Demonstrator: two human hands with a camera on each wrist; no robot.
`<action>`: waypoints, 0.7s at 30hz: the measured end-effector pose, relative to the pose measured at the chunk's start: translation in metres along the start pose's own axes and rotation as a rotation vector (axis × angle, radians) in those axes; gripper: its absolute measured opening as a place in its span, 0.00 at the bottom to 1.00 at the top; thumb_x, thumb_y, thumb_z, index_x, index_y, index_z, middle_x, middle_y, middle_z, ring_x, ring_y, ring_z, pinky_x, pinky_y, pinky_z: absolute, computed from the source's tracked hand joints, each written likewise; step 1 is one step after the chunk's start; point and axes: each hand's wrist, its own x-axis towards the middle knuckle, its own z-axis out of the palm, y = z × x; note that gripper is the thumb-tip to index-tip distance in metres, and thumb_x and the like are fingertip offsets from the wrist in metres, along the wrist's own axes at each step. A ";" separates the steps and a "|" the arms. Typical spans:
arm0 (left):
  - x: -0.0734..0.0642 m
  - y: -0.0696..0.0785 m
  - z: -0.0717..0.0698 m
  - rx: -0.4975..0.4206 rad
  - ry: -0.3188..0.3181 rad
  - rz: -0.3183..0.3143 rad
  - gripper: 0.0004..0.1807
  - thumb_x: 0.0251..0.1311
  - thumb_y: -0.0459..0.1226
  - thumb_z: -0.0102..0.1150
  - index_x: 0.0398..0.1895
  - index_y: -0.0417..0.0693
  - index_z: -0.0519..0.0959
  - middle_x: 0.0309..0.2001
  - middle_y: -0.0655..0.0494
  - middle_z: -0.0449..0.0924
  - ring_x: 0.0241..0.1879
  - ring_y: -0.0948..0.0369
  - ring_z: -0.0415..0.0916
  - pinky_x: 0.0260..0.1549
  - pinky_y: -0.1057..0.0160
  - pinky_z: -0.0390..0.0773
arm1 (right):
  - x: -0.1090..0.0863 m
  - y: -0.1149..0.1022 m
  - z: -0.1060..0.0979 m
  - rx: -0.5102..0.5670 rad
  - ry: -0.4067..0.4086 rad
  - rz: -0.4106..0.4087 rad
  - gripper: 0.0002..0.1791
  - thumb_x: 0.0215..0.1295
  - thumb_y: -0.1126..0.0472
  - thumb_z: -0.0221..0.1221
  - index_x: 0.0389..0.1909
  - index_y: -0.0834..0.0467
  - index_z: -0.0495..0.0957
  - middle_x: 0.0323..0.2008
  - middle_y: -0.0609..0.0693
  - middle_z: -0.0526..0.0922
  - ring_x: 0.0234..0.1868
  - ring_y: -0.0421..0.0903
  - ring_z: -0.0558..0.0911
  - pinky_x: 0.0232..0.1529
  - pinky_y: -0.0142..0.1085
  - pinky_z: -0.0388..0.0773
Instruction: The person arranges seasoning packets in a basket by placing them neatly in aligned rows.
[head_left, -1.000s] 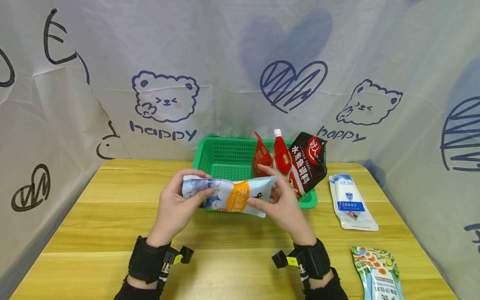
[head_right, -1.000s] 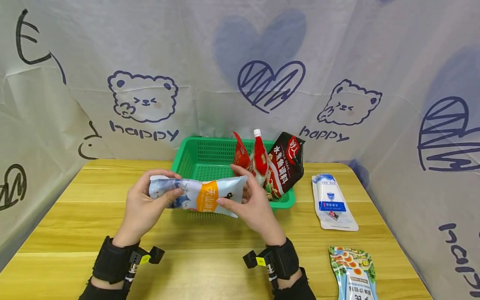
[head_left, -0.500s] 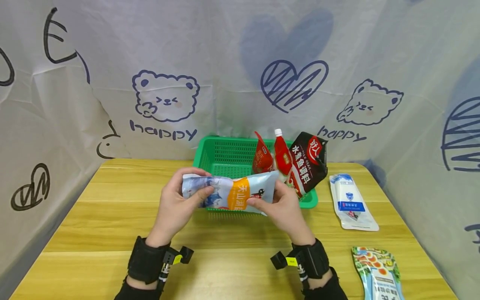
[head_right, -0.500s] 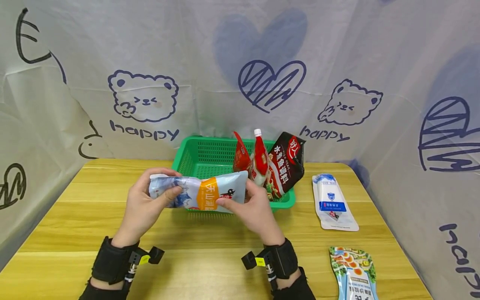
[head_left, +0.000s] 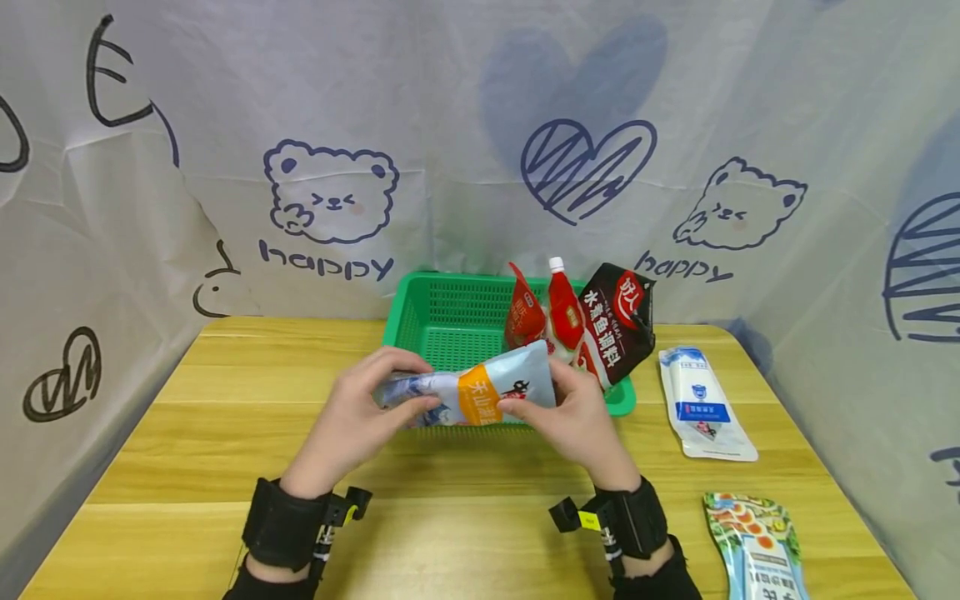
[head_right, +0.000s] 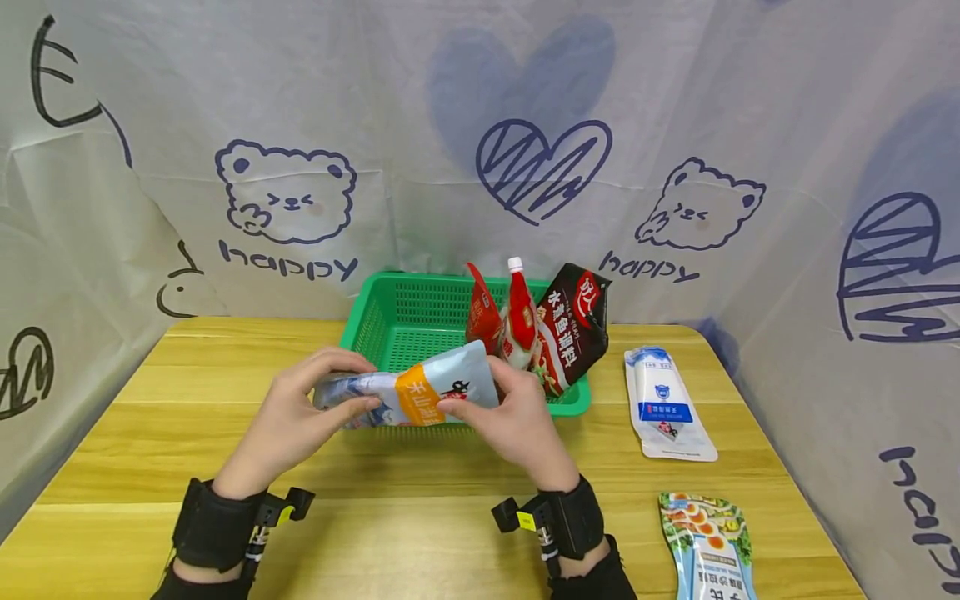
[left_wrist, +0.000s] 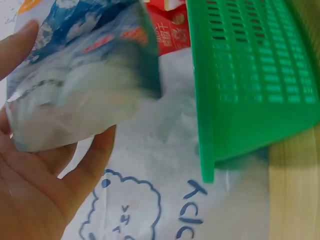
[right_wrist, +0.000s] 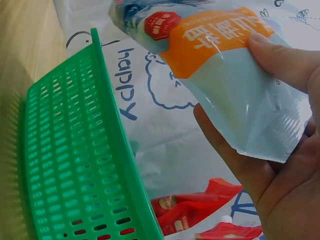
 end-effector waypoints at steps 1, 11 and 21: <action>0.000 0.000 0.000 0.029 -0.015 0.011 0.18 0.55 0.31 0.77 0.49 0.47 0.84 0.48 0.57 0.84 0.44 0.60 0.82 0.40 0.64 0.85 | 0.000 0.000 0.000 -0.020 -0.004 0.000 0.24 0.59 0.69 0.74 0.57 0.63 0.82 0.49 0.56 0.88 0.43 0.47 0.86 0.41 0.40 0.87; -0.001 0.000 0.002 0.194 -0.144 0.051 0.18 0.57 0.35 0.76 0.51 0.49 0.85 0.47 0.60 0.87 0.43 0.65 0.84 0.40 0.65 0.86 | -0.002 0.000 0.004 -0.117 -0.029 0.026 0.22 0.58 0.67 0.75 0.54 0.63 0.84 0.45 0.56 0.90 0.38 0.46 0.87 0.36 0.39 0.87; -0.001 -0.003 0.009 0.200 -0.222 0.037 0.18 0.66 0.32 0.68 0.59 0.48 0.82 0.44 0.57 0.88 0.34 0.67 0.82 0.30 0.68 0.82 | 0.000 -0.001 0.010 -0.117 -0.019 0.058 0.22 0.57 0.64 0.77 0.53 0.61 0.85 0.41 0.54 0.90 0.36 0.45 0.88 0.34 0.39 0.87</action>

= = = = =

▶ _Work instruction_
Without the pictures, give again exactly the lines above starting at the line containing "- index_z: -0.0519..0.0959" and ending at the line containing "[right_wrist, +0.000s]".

▶ _Expected answer_
  - index_z: -0.0519..0.0959
  - middle_x: 0.0309..0.2001
  - middle_y: -0.0655..0.0494
  - middle_z: -0.0449..0.0924
  - ring_x: 0.0241..0.1879
  - ring_y: -0.0948..0.0369
  - ring_z: -0.0415..0.0916
  - pinky_x: 0.0260..0.1549
  - pinky_y: -0.1057..0.0160
  - pinky_z: -0.0390..0.0773
arm1 (right):
  - x: -0.1090..0.0863 m
  - y: -0.1149..0.1022 m
  - z: -0.1060..0.0979 m
  - rx: -0.5102..0.5670 rad
  - ry: -0.4067..0.4086 rad
  - rz: -0.4106..0.4087 rad
  - gripper: 0.0002..0.1791
  - thumb_x: 0.0215..0.1295
  - thumb_y: -0.1126..0.0472
  - thumb_z: -0.0221..0.1221
  - index_x: 0.0389..0.1909
  - index_y: -0.0834..0.0467
  - index_z: -0.0495..0.0957
  - middle_x: 0.0323..0.2008
  - middle_y: -0.0609..0.0693
  - middle_z: -0.0526..0.0922
  - ring_x: 0.0234..0.1868
  - ring_y: -0.0421..0.0903
  - ring_z: -0.0558..0.0911
  - pinky_x: 0.0232..0.1529
  - pinky_y: -0.0142..0.1085
  - pinky_z: -0.0388..0.0773
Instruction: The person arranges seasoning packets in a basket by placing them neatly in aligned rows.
[head_left, -1.000s] 
[head_right, -1.000s] 
[head_left, -0.500s] 
[head_right, -0.500s] 
[head_left, +0.000s] 
[head_right, +0.000s] 
[left_wrist, +0.000s] 
[right_wrist, +0.000s] 

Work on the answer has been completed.